Parkinson’s disease affects the dopamine neurons in as many as ten million people worldwide yet, to this day, nobody has identified a concrete cause. However, science may be a step closer, as researchers have recently shown that the protein alpha synuclein detrimentally affects the brains of Parkinson’s patients. Scientists have long suspected that alpha synuclein plays a role in the disease and this discovery opens up new research avenues to better understand it.
During her presentation at the Science Undergraduate Society’s Academia Week, Nguyen-Vi Mohamed, a postdoctoral fellow at the Montreal Neurological Institute, presented her lab’s work on the future of disease modelling: Growing realistic 3D organs.
Mohamed’s lab seeks to better understand the propagation of alpha-synuclein to investigate the pathological mechanisms that drive Parkinson’s disease. To do so, they follow a simple recipe to reprogram adult cells, credited to 2012 Nobel Prize for Medicine winner Shinya Yamanaka. The novel method takes blood samples from individuals with a genetic predisposition to Parkinson’s and uses them to generate stem cells, which can potentially become any cell of the human body.
“The development of [3D organs is] a major technological advance in the stem cell field,” Mohamed said. “This model [represents] a bridge between traditional 2D culture and the […] mouse model.”
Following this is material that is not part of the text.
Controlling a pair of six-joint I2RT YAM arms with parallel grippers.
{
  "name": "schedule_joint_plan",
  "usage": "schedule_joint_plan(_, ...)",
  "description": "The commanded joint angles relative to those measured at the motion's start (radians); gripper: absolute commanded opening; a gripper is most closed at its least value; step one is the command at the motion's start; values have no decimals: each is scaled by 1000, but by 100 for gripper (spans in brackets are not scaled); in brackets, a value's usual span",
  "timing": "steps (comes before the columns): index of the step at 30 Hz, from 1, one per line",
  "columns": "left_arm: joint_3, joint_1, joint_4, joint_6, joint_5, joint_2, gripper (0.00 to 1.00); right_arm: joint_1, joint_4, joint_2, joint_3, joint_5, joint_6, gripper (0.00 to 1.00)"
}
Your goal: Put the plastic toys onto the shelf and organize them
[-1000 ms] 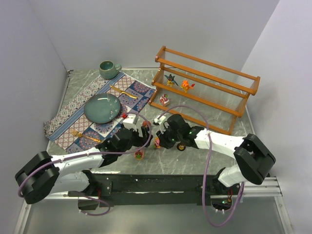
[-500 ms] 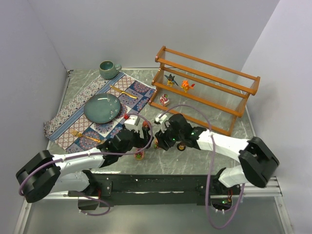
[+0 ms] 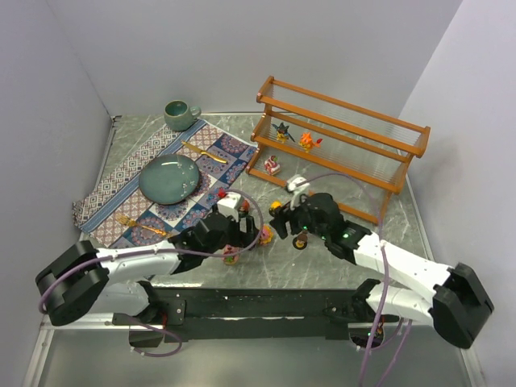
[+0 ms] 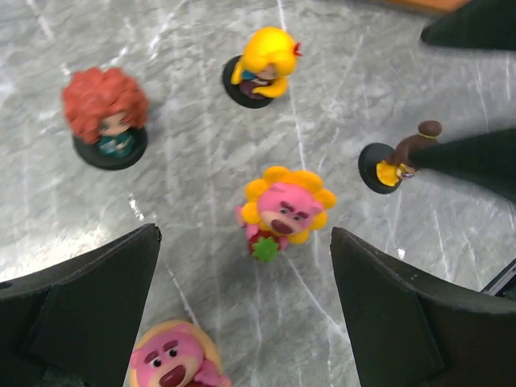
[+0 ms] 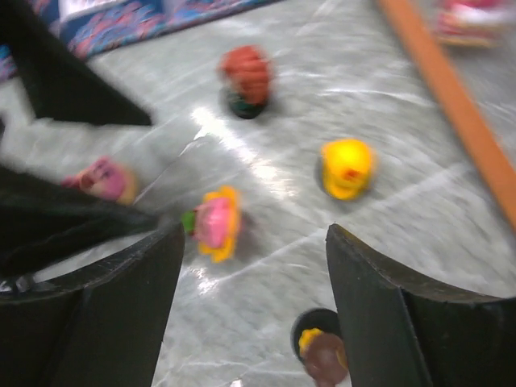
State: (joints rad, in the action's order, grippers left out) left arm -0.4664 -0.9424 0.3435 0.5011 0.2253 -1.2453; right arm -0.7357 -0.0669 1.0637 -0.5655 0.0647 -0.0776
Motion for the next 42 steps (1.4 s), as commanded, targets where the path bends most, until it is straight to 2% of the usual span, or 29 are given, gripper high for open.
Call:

Scientific researchers have been using mice for more than one hundred years because they are genetically similar to humans, as well as an array of other organisms. However, human biology is essential to fully understanding and treating medical conditions. Another popular option for research are cells grown in 2D cell cultures. Although they are human cells, these 2D cultures are still different from natural biological systems because they grow in a flat layer on a plastic surface.
Researchers like Mohamed are increasingly looking into 3D cultures, which produce organs that can attach organically to one another. These 3D culture organs, or organoids, can grow in as little as 50 days to a diameter of four millimetres. Their increased complexity allows for a wide range of cell types that researchers can observe to determine their involvement in pathologies like Parkinson’s.
The organ most relevant to grow for the study of Parkinson’s is the brain. Mohamed’s work on creating small, human brain-like organs joins other recent research, including a 2013 study outlining the first cerebral organoid model. Researchers soon followed this development in 2016 with the formation of an organoid model specific to the midbrain, a region where dopaminergic neurons, which are lost in patients with Parkinson’s, are found in abundance.
Future work will focus on the fusion between a mini-brain derived from a patient with Parkinson’s and that of a healthy individual to study the effects of alpha synuclein in a healthy system. More broadly, the formation of a fully-functional brain in absence of a body opens doors to the study of other neurological conditions, such as Alzheimer’s and autism.
Mohamed’s ultimate goal is to integrate her model into drug-screening platforms. The future of pharmacological research exists at the intersection between traditional methods and these newer 3D models.
In addition to gender, ethnicity, and genetics, one of the risk factors for Parkinson’s disease is age. Since mini-brains have the capacity to age naturally, Mohamed hopes to make scientific breakthroughs in organoid ageing.
“It’s [an] exceptional kind of work,” Karina Paliotti (U3 Science) said. “I think it’s really cool [and] I think there’s a lot of hope [that] a lot of [good could] come out of it in the future.”